| TASK REQUIREMENTS |
Across the records below, report how many lines include the word "marker", stating the number alone.

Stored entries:
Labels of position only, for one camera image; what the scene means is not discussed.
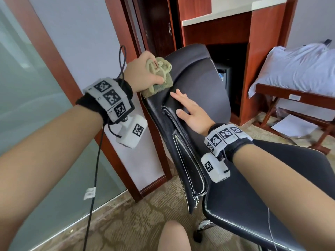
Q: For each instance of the frosted glass panel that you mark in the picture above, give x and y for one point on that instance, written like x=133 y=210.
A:
x=26 y=102

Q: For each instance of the person's right hand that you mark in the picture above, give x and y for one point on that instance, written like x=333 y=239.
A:
x=196 y=115

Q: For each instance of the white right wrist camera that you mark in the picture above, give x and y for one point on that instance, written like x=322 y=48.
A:
x=213 y=168

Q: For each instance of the grey mini fridge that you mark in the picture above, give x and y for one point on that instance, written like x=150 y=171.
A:
x=222 y=78

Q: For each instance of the black leather chair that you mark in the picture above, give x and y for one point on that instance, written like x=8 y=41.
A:
x=261 y=180

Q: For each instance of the white marker wristband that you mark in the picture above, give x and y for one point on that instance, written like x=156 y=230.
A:
x=225 y=137
x=107 y=96

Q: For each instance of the black and white bag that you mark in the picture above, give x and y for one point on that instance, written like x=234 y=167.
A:
x=327 y=42

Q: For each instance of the wooden luggage rack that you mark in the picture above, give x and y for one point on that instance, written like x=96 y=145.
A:
x=298 y=96

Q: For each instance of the person's right forearm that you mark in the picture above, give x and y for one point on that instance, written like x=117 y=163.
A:
x=288 y=196

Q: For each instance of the green cleaning cloth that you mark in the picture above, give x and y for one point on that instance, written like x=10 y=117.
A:
x=163 y=68

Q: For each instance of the person's left hand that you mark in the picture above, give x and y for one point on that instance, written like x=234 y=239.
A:
x=138 y=73

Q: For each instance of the white marker left wristband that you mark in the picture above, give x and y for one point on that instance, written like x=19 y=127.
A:
x=107 y=96

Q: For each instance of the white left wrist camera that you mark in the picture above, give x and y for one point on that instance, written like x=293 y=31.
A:
x=133 y=132

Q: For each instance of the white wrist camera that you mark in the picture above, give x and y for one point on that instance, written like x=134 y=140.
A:
x=133 y=132
x=213 y=168

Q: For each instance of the person's left forearm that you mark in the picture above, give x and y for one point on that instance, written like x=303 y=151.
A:
x=36 y=164

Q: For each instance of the white paper sheet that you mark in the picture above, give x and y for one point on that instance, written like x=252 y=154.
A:
x=293 y=125

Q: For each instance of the white pillow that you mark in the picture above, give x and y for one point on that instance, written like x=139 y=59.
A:
x=298 y=68

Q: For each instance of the white marker right wristband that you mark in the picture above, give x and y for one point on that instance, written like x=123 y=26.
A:
x=225 y=137

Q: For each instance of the person's right leg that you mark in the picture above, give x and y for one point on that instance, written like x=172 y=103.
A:
x=174 y=237

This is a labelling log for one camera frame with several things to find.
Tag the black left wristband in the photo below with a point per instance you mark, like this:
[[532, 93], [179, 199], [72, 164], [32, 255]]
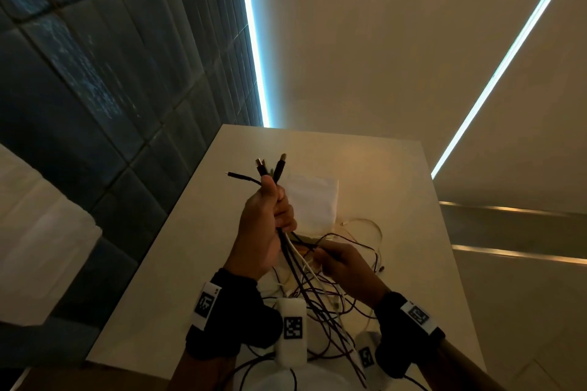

| TASK OUTPUT |
3